Nothing in the data may be omitted; output it all verbatim.
[[ Information shown, beginning ]]
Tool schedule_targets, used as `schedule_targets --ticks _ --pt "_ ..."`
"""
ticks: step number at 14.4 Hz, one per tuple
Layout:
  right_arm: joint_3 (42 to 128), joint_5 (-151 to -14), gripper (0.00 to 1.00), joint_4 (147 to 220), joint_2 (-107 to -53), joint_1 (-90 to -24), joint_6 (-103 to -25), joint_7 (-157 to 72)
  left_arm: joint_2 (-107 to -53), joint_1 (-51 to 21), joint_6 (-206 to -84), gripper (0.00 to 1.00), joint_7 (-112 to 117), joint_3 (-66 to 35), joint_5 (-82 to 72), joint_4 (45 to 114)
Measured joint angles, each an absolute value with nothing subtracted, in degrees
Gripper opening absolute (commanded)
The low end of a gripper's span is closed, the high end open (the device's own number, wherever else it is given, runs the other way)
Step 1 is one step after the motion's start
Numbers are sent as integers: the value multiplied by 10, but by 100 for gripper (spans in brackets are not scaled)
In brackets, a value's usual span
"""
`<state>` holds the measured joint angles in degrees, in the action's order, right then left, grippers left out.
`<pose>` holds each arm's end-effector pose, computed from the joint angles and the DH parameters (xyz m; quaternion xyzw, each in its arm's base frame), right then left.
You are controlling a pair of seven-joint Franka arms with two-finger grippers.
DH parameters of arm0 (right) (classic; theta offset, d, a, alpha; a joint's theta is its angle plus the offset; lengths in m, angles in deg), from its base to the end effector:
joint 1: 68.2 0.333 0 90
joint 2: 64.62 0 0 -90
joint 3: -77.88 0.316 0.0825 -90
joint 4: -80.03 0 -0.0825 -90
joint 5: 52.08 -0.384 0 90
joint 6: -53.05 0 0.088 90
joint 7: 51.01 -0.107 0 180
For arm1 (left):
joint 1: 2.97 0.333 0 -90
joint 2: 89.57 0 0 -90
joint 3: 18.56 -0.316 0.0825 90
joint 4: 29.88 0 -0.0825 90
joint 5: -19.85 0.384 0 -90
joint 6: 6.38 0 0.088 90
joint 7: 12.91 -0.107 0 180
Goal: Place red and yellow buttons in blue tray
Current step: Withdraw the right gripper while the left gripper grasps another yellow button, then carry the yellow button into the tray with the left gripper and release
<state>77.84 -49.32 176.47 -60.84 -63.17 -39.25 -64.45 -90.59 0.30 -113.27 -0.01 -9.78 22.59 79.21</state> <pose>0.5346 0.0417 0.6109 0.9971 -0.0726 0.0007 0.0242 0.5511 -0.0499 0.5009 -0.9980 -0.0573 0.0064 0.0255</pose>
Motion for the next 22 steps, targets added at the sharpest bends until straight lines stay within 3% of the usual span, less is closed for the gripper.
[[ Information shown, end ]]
> [Response to this exercise]
Tool schedule_targets, used as `schedule_targets --ticks _ --pt "_ ..."`
"""
ticks: step number at 14.4 Hz, one per tuple
Layout:
  right_arm: joint_3 (42 to 128), joint_5 (-151 to -14), gripper (0.00 to 1.00), joint_4 (147 to 220), joint_2 (-107 to -53), joint_1 (-90 to -24), joint_6 (-103 to -25), joint_7 (-157 to 72)
  left_arm: joint_2 (-107 to -53), joint_1 (-51 to 21), joint_6 (-206 to -84), gripper (0.00 to 1.00), joint_7 (-112 to 117), joint_3 (-66 to 35), joint_5 (-82 to 72), joint_4 (45 to 114)
Measured joint angles, each an absolute value with nothing subtracted, in degrees
Gripper opening absolute (commanded)
The low end of a gripper's span is closed, the high end open (the device's own number, wherever else it is given, runs the other way)
Step 1 is one step after the motion's start
Numbers are sent as integers: the value multiplied by 10, but by 100 for gripper (spans in brackets are not scaled)
In brackets, a value's usual span
"""
`<state>` holds the measured joint angles in degrees, in the action's order, right then left, grippers left out.
`<pose>` holds each arm's end-effector pose, computed from the joint angles and the DH parameters (xyz m; quaternion xyzw, each in its arm's base frame), right then left.
You are controlling a pair of seven-joint Franka arms with two-finger grippers.
DH parameters of arm0 (right) (classic; theta offset, d, a, alpha; a joint's theta is its angle plus the offset; lengths in m, angles in deg), from its base to the end effector:
joint 1: 68.2 0.333 0 90
joint 2: 64.62 0 0 -90
joint 3: -77.88 0.316 0.0825 -90
joint 4: -80.03 0 -0.0825 -90
joint 5: 52.08 -0.384 0 90
joint 6: -53.05 0 0.088 90
joint 7: 51.01 -0.107 0 180
For arm1 (left):
joint 1: 2.97 0.333 0 -90
joint 2: 89.57 0 0 -90
joint 3: 18.56 -0.316 0.0825 90
joint 4: 29.88 0 -0.0825 90
joint 5: -19.85 0.384 0 -90
joint 6: 6.38 0 0.088 90
joint 7: 12.91 -0.107 0 180
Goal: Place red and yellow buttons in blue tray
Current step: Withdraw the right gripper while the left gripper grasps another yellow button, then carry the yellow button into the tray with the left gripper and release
<state>77.84 -49.32 176.47 -60.84 -63.17 -39.25 -64.45 -90.59 0.30 -113.27 -0.01 -9.78 22.59 79.21</state> <pose>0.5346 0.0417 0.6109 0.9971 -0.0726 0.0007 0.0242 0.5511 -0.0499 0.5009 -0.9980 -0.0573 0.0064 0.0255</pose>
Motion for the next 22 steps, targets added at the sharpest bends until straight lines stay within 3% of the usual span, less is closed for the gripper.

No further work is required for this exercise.